You wrote you are a beginner, so first of all I'll just mention that the default configuration for the nginx image (I'll assume you're using a standard image) is to listen in port 80
.
This is why you can't map to port 3000
inside the container because there is no process that listen to this port.
Now if I understood you correctly and with the fact that you're using nginx with docker I guess you want to be able to configure the container's port (and not the host port because this is quiet trivial).
@mancini0 started a good direction, but I'll show how to do it in a more dynamic fashion.
We'll use the envsubst command which substitutes environment variables in shell format strings.
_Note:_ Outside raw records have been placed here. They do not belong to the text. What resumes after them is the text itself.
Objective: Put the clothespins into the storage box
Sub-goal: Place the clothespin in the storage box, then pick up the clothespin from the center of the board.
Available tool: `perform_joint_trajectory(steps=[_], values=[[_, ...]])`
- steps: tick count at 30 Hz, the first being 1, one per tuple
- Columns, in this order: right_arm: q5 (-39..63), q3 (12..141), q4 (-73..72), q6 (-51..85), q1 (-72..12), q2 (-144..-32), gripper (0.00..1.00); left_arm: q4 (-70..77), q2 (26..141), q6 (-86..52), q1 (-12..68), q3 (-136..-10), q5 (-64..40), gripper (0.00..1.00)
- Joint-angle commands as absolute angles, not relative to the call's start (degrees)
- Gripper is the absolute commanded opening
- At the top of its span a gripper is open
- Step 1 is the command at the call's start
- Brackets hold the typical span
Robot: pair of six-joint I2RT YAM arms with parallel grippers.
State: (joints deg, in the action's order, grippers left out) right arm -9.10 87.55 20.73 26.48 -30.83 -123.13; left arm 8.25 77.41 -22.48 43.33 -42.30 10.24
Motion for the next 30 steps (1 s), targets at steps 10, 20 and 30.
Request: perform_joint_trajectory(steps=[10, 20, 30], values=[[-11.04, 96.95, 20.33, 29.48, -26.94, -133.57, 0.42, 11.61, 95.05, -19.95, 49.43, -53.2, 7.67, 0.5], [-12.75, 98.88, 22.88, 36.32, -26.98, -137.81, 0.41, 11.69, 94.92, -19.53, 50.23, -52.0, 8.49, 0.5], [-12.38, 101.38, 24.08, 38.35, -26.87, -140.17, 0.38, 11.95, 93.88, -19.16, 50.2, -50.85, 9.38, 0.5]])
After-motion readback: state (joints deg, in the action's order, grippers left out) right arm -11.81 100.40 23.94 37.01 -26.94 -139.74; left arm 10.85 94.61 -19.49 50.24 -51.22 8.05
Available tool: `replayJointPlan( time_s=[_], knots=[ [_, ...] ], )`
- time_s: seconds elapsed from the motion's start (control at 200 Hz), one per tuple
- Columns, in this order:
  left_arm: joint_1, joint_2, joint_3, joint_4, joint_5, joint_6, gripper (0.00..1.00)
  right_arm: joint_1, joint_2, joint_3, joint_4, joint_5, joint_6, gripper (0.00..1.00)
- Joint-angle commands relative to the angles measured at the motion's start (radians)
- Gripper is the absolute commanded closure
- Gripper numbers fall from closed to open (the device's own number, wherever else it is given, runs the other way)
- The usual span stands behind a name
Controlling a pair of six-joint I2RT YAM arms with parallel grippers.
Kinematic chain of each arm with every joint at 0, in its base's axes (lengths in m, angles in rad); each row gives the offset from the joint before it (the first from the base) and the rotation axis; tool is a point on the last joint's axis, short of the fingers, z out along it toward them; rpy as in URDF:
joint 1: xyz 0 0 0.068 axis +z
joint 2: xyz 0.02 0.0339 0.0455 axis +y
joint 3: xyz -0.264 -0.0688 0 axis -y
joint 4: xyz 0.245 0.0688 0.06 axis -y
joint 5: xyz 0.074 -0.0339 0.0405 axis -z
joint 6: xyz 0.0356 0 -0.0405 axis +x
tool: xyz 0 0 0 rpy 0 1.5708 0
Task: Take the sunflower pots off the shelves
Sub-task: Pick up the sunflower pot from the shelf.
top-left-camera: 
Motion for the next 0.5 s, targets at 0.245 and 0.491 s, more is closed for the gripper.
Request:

This command is available with the offical nginx image and also with the alpine version.
Now for the solution.
Step #1
write your nginx configuration in a template file - let's call it: site.template
:
server {
listen ${PORT};
server_name localhost;
location / {
root /usr/share/nginx/html;
index index.html index.htm;
}
}
Notice the PORT placeholder.
Step #2 - with docker-compose
Mount that inside the /etc/nginx/conf.d
directory and then execute the envsubst
command to use the template as a reference for default.conf
which is the file which will be used to setup the port configuration inside the container:
web:
image: nginx:alpine
volumes:
- ./site.template:/etc/nginx/conf.d/site.template
ports:
- "3000:8080"
environment:
- PORT=8080
command: /bin/sh -c "envsubst < /etc/nginx/conf.d/site.template > /etc/nginx/conf.d/default.conf && exec nginx -g 'daemon off;'"
Notice that:
1. You need to execute the nginx daemon after that.
2. I used /bin/sh
and not /bin/bash
because my base image is alpine.
Step #2 (Another option) - inline docker run
If, for some reason you don't want to work with docker-compose you can use the following bash script:
#!/usr/bin/env bash
PORT=8080
TEMPLATE_DIR=$(pwd)/site.template
TEMPLATE_REMOTE_DIR=/etc/nginx/conf.d/site.template
IMAGE_NAME=nginx:alpine
echo "Starting nginx on port: $PORT ..."
docker run -p 3000:$PORT -v $TEMPLATE_DIR:$TEMPLATE_REMOTE_DIR $IMAGE_NAME \
/bin/sh -c "envsubst < $TEMPLATE_REMOTE_DIR > /etc/nginx/conf.d/default.conf && exec nginx -g 'daemon off;'"
(*) You can also write it inside your Dockerfile with the CMD
command, but I won't recommend you doing that.